Et j’aime pas Kaamelott, mais décidément plus je vois Alexandre Astier, plus je me dis qu’il a l’air d’un type malin, et surtout ici le plus lucide vis-à-vis de la culture geek.
Heureusement aussi que certains des intervenants font mieux le pont entre le geek et l’humain normal, et n’ont pas l’air de malades.
Un truc qui m’avait plu à l’époque, c’était le plaisir de reconnaître des lieux et des intervenants, et aujourd’hui, je suis aussi amusé de voir qu’en 2007 déjà on parlait du Ant-man d’Edgar Wright, mais bon, ce n’est pas ça qui fait un bon documentaire.
J’avais aussi, à l’époque, trouvé les animations cool, surtout celle du générique du début… mais ils en abusent dans le reste du film : Bernard Werber parle de Terminator ? Allez, on lui incruste un œil bionique ! Kevin Smith parle de Ghost rider ? On place en bas de l’écran une animation débile avec un type sur une moto !

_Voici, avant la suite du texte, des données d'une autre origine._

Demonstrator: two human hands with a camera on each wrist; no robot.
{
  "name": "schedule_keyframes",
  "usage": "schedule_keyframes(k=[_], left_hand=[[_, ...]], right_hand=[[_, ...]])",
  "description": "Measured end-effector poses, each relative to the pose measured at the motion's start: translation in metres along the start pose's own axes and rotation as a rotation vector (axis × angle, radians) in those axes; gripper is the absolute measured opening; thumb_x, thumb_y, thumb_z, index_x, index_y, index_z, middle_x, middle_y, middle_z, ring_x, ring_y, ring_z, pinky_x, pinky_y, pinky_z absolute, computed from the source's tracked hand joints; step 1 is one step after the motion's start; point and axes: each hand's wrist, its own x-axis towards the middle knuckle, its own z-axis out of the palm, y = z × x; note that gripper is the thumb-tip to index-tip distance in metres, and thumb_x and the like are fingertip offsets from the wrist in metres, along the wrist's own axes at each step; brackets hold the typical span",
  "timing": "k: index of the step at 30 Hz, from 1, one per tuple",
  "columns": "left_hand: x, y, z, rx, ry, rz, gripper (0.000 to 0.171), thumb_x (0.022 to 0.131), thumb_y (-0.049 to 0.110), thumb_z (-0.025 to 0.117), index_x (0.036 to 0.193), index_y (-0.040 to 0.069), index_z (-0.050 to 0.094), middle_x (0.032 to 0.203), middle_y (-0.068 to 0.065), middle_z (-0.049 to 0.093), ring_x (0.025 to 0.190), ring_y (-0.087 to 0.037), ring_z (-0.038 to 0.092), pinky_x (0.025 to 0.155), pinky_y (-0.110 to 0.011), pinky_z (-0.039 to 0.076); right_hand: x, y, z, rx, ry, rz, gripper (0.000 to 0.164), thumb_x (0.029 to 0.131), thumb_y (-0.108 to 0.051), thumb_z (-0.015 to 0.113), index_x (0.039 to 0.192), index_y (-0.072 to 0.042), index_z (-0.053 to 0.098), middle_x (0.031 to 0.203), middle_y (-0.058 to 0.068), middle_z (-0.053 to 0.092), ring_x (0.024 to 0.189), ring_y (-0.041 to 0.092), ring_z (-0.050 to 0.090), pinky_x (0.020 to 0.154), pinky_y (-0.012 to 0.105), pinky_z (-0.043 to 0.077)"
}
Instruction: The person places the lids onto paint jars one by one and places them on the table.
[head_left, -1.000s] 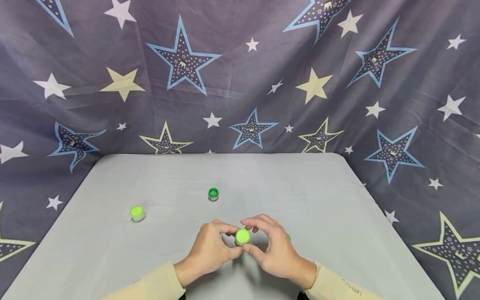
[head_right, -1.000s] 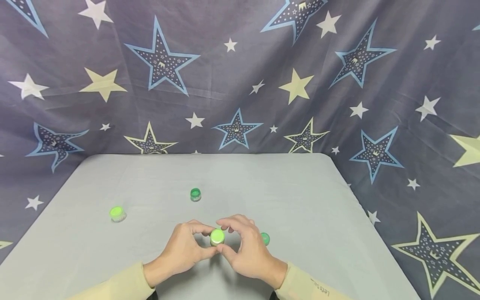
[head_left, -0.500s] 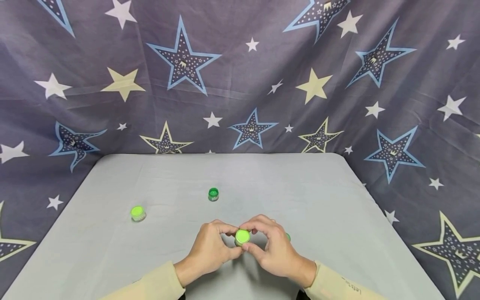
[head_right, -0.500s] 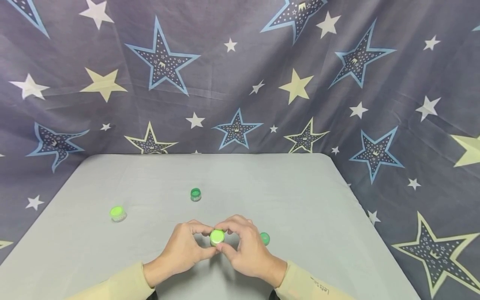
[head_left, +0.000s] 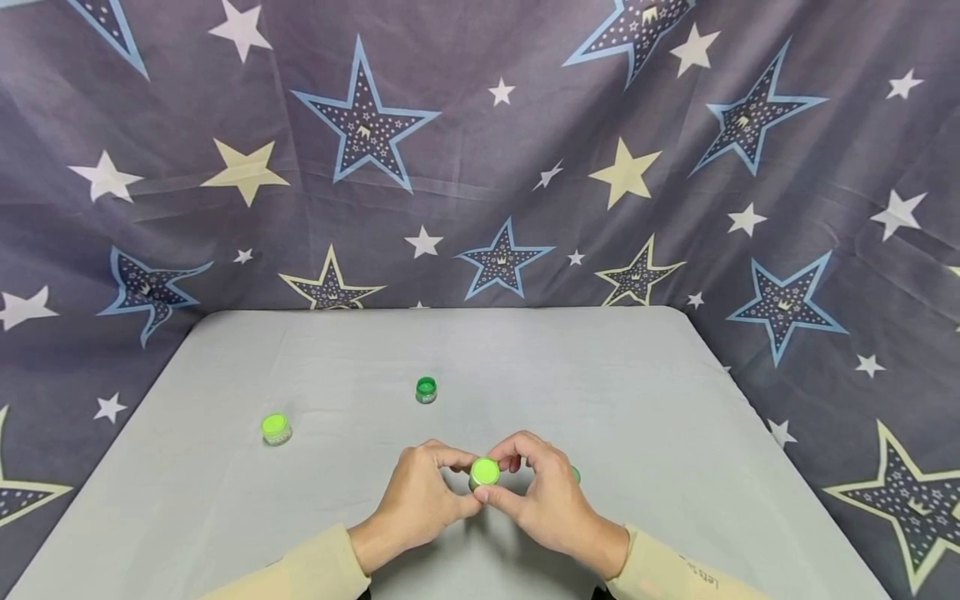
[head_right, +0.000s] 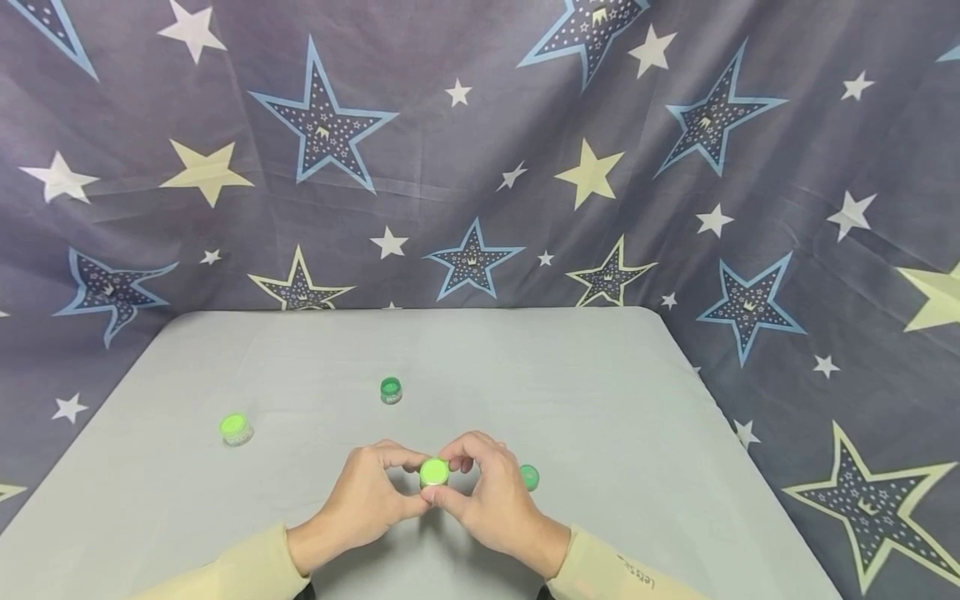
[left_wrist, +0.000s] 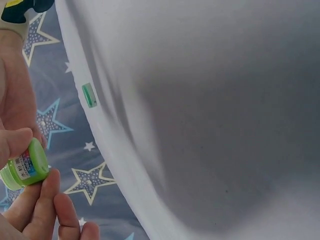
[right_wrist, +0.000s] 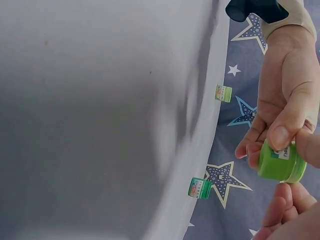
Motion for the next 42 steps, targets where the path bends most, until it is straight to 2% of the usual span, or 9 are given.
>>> schedule_keyframes(k=[5,9,13,17,20,26,32,37,42], left_hand=[[-0.0008,-0.0004,-0.0001,-0.001,-0.004,-0.001,0.028,0.071,0.016,0.094,0.095,0.022,0.082,0.09,0.016,0.07,0.092,-0.021,0.065,0.07,-0.025,0.052],[-0.0008,-0.0007,-0.0005,0.013,-0.005,0.002,0.029,0.07,0.016,0.095,0.096,0.021,0.082,0.091,0.016,0.071,0.092,-0.018,0.065,0.071,-0.025,0.052],[-0.0006,-0.0008,-0.0007,0.021,-0.011,0.0,0.03,0.07,0.017,0.095,0.097,0.021,0.082,0.091,0.017,0.071,0.093,-0.017,0.065,0.073,-0.026,0.053],[-0.0009,-0.0008,-0.0007,0.033,-0.012,0.004,0.029,0.07,0.02,0.095,0.096,0.022,0.082,0.09,0.017,0.07,0.093,-0.018,0.066,0.075,-0.028,0.053],[-0.001,-0.0006,-0.0006,0.04,-0.014,0.011,0.028,0.07,0.022,0.095,0.095,0.023,0.083,0.088,0.018,0.069,0.093,-0.019,0.066,0.076,-0.028,0.053],[-0.0005,0.0002,-0.0011,0.03,-0.026,0.019,0.027,0.071,0.021,0.095,0.095,0.022,0.083,0.088,0.017,0.069,0.092,-0.018,0.066,0.076,-0.028,0.053],[-0.0007,0.0001,-0.0015,0.012,-0.037,0.006,0.027,0.072,0.021,0.094,0.097,0.02,0.083,0.091,0.014,0.069,0.094,-0.02,0.066,0.073,-0.026,0.053],[-0.0009,0.0002,-0.0011,-0.001,-0.036,-0.006,0.027,0.073,0.021,0.093,0.097,0.022,0.083,0.092,0.013,0.07,0.094,-0.021,0.065,0.069,-0.025,0.053],[-0.0009,0.0004,-0.0005,0.004,-0.023,-0.006,0.027,0.072,0.019,0.093,0.096,0.024,0.083,0.092,0.015,0.07,0.093,-0.018,0.064,0.068,-0.025,0.053]], right_hand=[[0.0006,0.0001,-0.0002,0.022,-0.003,0.054,0.035,0.075,-0.031,0.092,0.096,-0.024,0.065,0.094,-0.016,0.065,0.084,0.014,0.06,0.077,0.033,0.048],[0.0005,0.0007,-0.0009,0.023,-0.012,0.053,0.038,0.074,-0.034,0.092,0.097,-0.023,0.065,0.094,-0.015,0.065,0.085,0.015,0.06,0.078,0.033,0.048],[0.0,0.0022,-0.0028,0.022,-0.033,0.011,0.042,0.077,-0.031,0.091,0.11,-0.022,0.067,0.099,-0.012,0.064,0.088,0.017,0.06,0.078,0.036,0.048],[0.0003,0.0026,-0.0061,0.052,-0.079,-0.05,0.047,0.084,-0.019,0.087,0.126,-0.02,0.066,0.11,-0.006,0.067,0.094,0.021,0.061,0.082,0.036,0.05],[0.0013,0.0019,-0.008,0.077,-0.116,-0.088,0.047,0.087,-0.011,0.083,0.131,-0.017,0.066,0.118,-0.002,0.067,0.099,0.021,0.062,0.085,0.038,0.053],[0.0032,0.0001,-0.0093,0.06,-0.137,-0.117,0.044,0.087,-0.009,0.082,0.128,-0.016,0.069,0.119,-0.005,0.067,0.102,0.016,0.062,0.087,0.042,0.052],[0.0036,-0.0002,-0.009,0.047,-0.134,-0.097,0.038,0.087,-0.014,0.083,0.122,-0.018,0.072,0.115,-0.008,0.068,0.1,0.016,0.063,0.087,0.041,0.05],[0.0027,0.0003,-0.0067,0.046,-0.095,-0.081,0.034,0.086,-0.018,0.085,0.117,-0.02,0.072,0.109,-0.01,0.068,0.093,0.02,0.062,0.083,0.034,0.049],[0.0011,0.0004,-0.0033,0.036,-0.047,-0.062,0.03,0.084,-0.023,0.087,0.109,-0.024,0.07,0.098,-0.012,0.065,0.087,0.016,0.058,0.079,0.031,0.046]])
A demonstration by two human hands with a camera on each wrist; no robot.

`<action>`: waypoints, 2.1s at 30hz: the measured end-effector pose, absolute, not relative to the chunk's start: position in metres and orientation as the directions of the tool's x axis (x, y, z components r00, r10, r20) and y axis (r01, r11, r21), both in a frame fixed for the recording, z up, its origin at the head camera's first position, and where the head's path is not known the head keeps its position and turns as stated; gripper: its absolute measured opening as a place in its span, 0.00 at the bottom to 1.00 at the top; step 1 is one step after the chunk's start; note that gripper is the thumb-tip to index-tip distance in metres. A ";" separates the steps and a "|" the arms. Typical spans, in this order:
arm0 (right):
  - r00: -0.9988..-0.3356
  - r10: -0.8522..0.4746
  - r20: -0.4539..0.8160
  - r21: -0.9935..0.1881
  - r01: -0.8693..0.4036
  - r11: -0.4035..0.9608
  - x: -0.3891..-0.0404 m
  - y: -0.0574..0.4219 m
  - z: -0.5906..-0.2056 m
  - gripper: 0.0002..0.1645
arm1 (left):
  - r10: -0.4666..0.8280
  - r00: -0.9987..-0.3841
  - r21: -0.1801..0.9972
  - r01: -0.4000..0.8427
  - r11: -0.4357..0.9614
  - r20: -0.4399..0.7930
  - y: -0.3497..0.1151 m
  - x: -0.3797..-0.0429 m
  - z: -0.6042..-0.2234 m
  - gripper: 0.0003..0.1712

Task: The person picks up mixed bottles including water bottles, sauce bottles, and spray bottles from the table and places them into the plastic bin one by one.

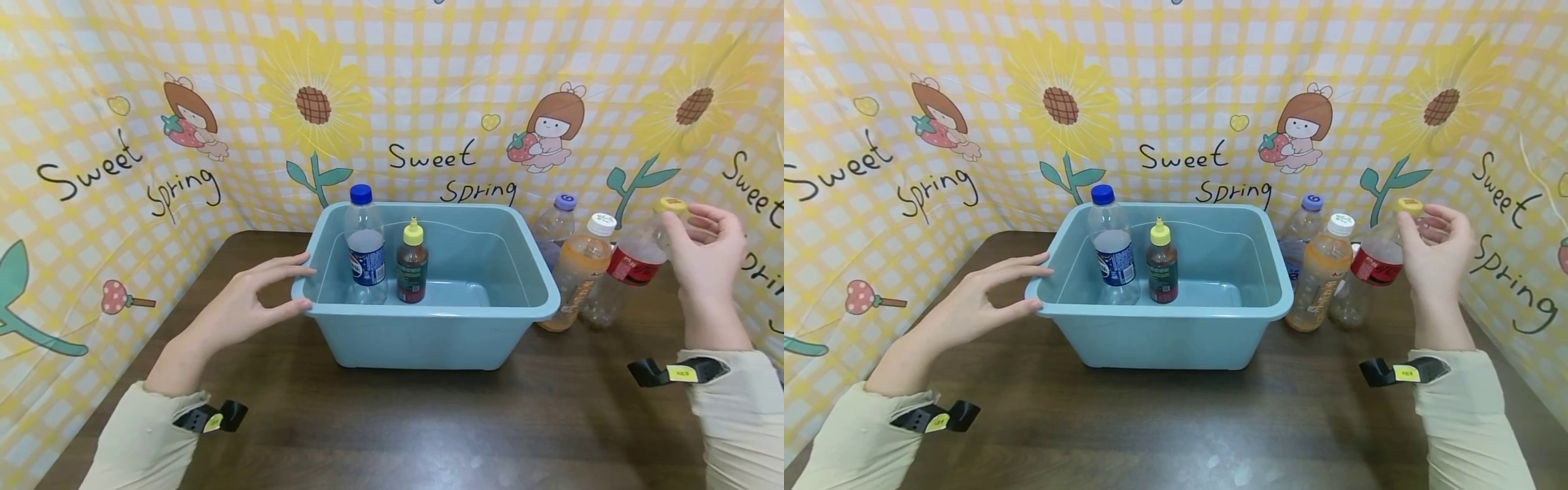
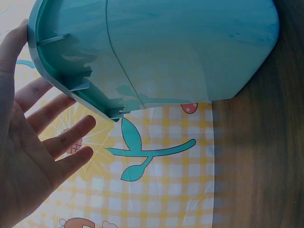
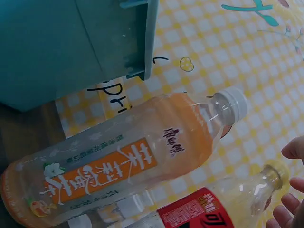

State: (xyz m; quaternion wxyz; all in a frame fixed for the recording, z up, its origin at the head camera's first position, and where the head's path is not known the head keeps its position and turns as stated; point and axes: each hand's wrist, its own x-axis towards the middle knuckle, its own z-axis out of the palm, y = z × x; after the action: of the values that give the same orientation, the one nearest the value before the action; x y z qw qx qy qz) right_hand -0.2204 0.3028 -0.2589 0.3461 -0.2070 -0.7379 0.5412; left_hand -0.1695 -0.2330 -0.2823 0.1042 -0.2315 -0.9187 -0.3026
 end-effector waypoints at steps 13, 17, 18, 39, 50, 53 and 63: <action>-0.729 0.660 0.179 -0.966 -0.003 0.258 -0.227 0.308 -0.265 0.18 | 0.365 -0.868 0.510 0.494 0.704 0.336 -0.233 -0.169 -0.283 0.25; -0.731 0.661 0.168 -0.970 -0.003 0.243 -0.231 0.309 -0.268 0.17 | 0.366 -0.868 0.511 0.494 0.704 0.336 -0.233 -0.169 -0.283 0.25; -0.731 0.662 0.166 -0.970 -0.001 0.243 -0.231 0.310 -0.268 0.17 | 0.365 -0.869 0.512 0.493 0.704 0.335 -0.233 -0.169 -0.283 0.25; -0.693 0.682 0.234 -0.960 -0.053 0.276 -0.231 0.306 -0.261 0.13 | 0.359 -0.876 0.521 0.481 0.705 0.323 -0.232 -0.169 -0.282 0.25; -0.669 0.684 0.289 -0.940 -0.062 0.336 -0.225 0.297 -0.251 0.14 | 0.355 -0.878 0.521 0.477 0.708 0.321 -0.233 -0.169 -0.282 0.25; -0.664 0.682 0.307 -0.937 -0.084 0.340 -0.224 0.297 -0.250 0.14 | 0.358 -0.875 0.521 0.482 0.705 0.325 -0.233 -0.169 -0.282 0.25; -0.675 0.644 0.361 -0.915 -0.124 0.383 -0.219 0.296 -0.244 0.13 | 0.358 -0.872 0.518 0.487 0.703 0.334 -0.233 -0.169 -0.284 0.25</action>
State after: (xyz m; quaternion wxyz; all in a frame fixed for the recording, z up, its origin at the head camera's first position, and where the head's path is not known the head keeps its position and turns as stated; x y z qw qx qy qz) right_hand -0.2187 0.2958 -0.2438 0.3637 -0.1737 -0.7478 0.5276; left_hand -0.1692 -0.2325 -0.2839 0.1046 -0.2305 -0.9169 -0.3086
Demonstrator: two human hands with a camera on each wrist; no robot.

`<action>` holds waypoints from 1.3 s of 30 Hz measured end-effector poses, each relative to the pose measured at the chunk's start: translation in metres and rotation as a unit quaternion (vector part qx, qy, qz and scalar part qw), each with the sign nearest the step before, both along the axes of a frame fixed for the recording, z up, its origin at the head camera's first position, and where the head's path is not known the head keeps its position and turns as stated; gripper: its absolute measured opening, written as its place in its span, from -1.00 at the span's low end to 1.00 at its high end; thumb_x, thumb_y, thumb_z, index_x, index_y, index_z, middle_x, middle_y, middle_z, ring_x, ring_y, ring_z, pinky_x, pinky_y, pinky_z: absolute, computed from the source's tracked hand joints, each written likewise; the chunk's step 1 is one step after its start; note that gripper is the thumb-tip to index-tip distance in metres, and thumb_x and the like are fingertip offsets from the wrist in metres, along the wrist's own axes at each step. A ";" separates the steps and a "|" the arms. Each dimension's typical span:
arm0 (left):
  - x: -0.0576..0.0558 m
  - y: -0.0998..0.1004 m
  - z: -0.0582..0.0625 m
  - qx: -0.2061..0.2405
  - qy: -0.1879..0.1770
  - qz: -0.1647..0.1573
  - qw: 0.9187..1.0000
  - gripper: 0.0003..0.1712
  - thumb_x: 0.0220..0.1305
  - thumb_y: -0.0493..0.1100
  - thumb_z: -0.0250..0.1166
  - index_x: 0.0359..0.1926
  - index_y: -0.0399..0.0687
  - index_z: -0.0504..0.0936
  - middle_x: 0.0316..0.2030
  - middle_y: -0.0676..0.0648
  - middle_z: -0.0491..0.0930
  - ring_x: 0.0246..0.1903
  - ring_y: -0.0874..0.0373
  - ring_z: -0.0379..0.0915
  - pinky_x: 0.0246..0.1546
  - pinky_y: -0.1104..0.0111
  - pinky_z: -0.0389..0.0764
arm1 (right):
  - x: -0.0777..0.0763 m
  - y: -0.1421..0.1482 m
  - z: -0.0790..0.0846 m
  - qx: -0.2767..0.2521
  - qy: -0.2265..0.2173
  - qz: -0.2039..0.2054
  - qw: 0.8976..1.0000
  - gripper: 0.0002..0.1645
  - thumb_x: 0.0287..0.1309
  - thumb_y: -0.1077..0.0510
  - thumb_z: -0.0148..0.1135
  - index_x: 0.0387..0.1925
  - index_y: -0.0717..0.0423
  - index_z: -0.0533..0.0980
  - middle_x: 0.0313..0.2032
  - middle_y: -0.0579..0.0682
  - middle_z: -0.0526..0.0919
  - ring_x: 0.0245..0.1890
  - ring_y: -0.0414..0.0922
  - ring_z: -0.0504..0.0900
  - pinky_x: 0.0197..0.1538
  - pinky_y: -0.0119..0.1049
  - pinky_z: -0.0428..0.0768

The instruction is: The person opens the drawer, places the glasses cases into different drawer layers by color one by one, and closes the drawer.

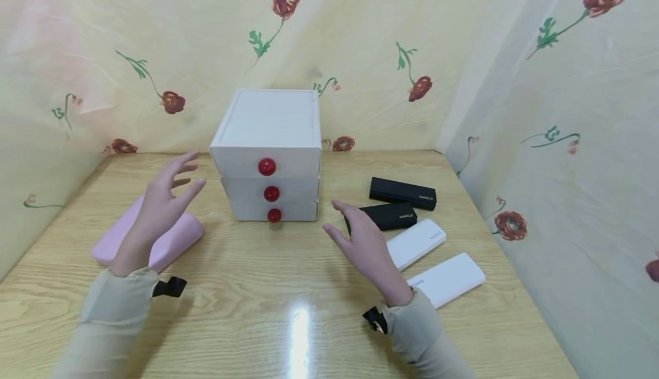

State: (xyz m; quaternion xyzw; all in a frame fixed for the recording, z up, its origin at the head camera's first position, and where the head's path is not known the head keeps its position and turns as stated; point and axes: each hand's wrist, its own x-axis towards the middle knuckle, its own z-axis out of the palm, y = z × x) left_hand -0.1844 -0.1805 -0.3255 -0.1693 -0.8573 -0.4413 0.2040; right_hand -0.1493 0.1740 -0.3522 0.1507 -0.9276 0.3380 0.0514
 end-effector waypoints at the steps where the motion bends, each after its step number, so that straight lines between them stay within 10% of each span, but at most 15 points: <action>1: -0.001 0.002 0.001 0.008 0.009 0.002 1.000 -0.43 0.35 -0.27 0.20 0.36 -0.18 0.33 0.22 -0.30 0.38 0.16 -0.22 0.37 0.10 -0.16 0.47 | 0.000 0.000 0.000 0.001 -0.001 0.000 1.000 -0.35 0.35 -0.10 0.11 0.35 0.09 0.30 0.30 0.09 0.45 0.28 0.08 0.43 0.30 0.12 0.39; 39: -0.003 0.034 0.007 0.065 0.027 -0.008 0.997 -0.52 0.27 -0.35 0.26 0.22 -0.23 0.48 -0.02 -0.27 0.58 -0.06 -0.14 0.55 -0.10 -0.04 0.62 | -0.025 -0.008 0.042 -0.022 0.050 0.011 0.998 -0.35 0.33 0.02 0.17 0.36 0.14 0.28 0.33 0.10 0.41 0.29 0.05 0.43 0.27 0.07 0.45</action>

Et cette séquence animée où un type enfile divers t-shirts geeks, ok, mais qu’est-ce que ça fout là, au milieu de deux interviews ?
Suck my geek présente quelques personnes normales, fort heureusement, mais dans l’ensemble ce documentaire va vraiment à l’encontre de son intention de défendre la culture geek.
A sa sortie ce docu était perçu, par moi notamment, comme le porte-étendard de la communauté geek, mais en fait, je pense maintenant qu’il faudrait carrément un nouveau documentaire sur le sujet pour réparer les dégâts, un film qui nous ferait un peu moins passer pour des gros nazes.